This was originally published in July 2013 and reposted in April 2017. With the recent death of Kobe Bryant and his daughter and the others in the helicopter with them, I thought perhaps I should repost it again.
I’ve noticed recently that several Christian friends on Facebook post “Rest in Peace” when a well-known actor, author, or celebrity dies. It caused me to ask the question, what exactly do we mean when we say, “Rest in Peace”?
In one sense, death is a time of rest, at least for our physical bodies. Scripture uses the metaphor of “going to sleep” to describe death. This picture is mentioned three times in 1 Thessalonians 4:13-18. Dr. Luke uses the same concept in Acts 7 and the apostle Paul uses it again in 1 Corinthians 15 on two occasions. In Mark, chapter 5, the daughter of a religious leader had died and Jairus, her father, begged Jesus for help. Jesus said, “She’s not dead; she is asleep.” In this sense, death is a time of rest.
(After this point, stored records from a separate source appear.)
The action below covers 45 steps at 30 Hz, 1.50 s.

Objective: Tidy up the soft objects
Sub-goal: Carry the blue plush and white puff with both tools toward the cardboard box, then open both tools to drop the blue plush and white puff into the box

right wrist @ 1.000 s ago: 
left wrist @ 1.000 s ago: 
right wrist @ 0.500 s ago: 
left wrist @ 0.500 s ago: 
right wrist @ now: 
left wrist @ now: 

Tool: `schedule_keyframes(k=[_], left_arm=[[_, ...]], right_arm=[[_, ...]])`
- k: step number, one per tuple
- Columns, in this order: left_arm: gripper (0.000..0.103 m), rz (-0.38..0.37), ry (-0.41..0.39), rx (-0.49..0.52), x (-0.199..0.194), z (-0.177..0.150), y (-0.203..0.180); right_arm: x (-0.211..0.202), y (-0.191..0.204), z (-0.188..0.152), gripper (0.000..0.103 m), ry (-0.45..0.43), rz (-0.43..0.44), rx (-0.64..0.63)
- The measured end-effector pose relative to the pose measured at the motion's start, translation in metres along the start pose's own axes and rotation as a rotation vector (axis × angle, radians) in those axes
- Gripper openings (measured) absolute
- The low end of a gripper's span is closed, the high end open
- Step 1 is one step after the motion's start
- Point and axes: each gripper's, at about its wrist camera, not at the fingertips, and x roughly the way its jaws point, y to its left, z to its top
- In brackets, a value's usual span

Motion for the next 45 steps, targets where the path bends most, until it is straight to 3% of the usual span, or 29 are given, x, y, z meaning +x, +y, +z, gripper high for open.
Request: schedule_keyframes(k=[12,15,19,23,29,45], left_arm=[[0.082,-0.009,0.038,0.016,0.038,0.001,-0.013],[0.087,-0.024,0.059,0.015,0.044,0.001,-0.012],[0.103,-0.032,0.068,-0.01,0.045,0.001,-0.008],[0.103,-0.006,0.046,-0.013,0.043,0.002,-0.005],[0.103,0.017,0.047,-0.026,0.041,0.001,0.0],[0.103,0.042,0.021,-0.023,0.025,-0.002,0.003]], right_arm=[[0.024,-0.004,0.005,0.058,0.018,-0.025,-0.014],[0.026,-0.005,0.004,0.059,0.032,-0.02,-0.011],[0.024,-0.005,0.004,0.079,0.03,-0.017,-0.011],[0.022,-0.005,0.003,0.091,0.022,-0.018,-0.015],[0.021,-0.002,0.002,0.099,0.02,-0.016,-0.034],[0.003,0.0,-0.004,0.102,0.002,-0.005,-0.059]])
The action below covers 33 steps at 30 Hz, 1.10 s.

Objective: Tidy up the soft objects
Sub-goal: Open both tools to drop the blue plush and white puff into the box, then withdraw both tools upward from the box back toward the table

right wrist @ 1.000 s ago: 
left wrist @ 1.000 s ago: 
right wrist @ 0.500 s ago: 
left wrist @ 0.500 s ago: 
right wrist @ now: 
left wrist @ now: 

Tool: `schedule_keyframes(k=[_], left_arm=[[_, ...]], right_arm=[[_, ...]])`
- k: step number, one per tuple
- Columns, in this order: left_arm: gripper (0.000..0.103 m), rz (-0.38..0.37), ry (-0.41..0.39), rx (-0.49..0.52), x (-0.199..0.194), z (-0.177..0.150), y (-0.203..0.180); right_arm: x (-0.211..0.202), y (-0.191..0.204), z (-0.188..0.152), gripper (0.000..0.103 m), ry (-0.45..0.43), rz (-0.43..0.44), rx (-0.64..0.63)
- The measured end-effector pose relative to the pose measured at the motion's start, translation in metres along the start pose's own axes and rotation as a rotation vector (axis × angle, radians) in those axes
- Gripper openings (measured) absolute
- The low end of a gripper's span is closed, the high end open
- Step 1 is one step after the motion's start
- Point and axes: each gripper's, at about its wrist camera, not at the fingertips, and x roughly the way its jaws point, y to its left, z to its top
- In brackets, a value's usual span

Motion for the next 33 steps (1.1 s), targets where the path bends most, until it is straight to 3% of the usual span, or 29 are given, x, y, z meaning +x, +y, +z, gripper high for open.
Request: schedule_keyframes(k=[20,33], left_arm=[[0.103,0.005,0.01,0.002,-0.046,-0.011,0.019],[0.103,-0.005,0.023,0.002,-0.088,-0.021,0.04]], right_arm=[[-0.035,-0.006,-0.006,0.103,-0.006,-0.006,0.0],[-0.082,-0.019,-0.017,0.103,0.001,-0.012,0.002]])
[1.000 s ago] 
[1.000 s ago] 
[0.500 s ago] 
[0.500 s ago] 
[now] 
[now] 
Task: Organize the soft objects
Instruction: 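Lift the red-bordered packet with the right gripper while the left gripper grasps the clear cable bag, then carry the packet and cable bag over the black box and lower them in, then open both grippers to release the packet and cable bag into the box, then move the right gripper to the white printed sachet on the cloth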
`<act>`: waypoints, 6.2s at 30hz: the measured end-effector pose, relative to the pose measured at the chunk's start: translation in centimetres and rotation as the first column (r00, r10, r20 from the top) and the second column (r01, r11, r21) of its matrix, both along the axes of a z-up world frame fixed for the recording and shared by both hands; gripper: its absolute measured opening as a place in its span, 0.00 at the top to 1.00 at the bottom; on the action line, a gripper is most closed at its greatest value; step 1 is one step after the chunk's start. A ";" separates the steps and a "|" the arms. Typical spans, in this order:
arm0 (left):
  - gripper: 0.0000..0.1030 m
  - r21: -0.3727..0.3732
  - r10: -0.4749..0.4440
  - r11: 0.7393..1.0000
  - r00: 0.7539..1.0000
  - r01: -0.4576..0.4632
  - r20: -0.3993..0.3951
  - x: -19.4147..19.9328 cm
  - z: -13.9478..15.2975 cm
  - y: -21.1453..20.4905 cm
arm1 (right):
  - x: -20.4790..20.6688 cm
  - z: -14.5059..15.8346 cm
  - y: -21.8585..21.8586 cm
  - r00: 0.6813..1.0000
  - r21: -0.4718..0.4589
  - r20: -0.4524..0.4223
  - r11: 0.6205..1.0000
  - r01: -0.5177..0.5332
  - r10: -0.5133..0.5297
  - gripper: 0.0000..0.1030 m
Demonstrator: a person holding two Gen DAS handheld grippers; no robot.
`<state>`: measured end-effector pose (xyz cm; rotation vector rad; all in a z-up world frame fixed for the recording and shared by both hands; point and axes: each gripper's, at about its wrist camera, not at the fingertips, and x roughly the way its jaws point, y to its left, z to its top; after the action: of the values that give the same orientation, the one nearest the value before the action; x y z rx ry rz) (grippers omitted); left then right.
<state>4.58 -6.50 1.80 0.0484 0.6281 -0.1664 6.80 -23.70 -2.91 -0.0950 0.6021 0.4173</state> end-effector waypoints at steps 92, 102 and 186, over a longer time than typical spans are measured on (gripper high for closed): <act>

In another sense, death is a time when we rest from our labors and enjoy our inheritance. Hebrews 4 talks about the “Sabbath rest” for the people of God. It links the idea to God’s work of creating the world in six days and resting on the seventh day as well as Israel’s wandering in the wilderness before entering the Promised Land. Tying them together, to rest means to cease from our labor of trying to earn God’s favor and enjoying the inheritance and blessings he has prepared for us.
This doesn’t mean, however, that eternity will be spent floating on clouds strumming a harp. Scripture pictures heaven as a place where we engage in meaningful activity. We will be engaged in worship (Revelation 22:1-3), praising Christ for providing our salvation. We will also be serving as we reign with Christ in eternity (Revelation 20:6).
However, these pictures of rest are only true of those who trusted Christ for salvation during their lifetime. Those who rejected Christ as savior will find themselves in hell enduring an eternity of suffering (Matthew 13:42, 50).
With this is mind, we need to be careful about whom we say “Rest in Peace” to. We don’t want to come across as closet universalists who believe all people go to heaven regardless of their beliefs or lifestyle. Nor do we want to communicate that we secretly believe God grades on a curve and the more well-known you are, the more likely you will be in heaven. We also don’t want to act as if this life is all there is, and there is no afterlife. In addition, we don’t want to say “Rest in Peace” simply because we don’t know what else to say.
Eternal rest is only available to those who stopped working to earn their salvation. For the Christ follower, they can go to sleep and later wake up in the arms of Jesus. They can rest and fully enjoy the blessings of salvation and heaven.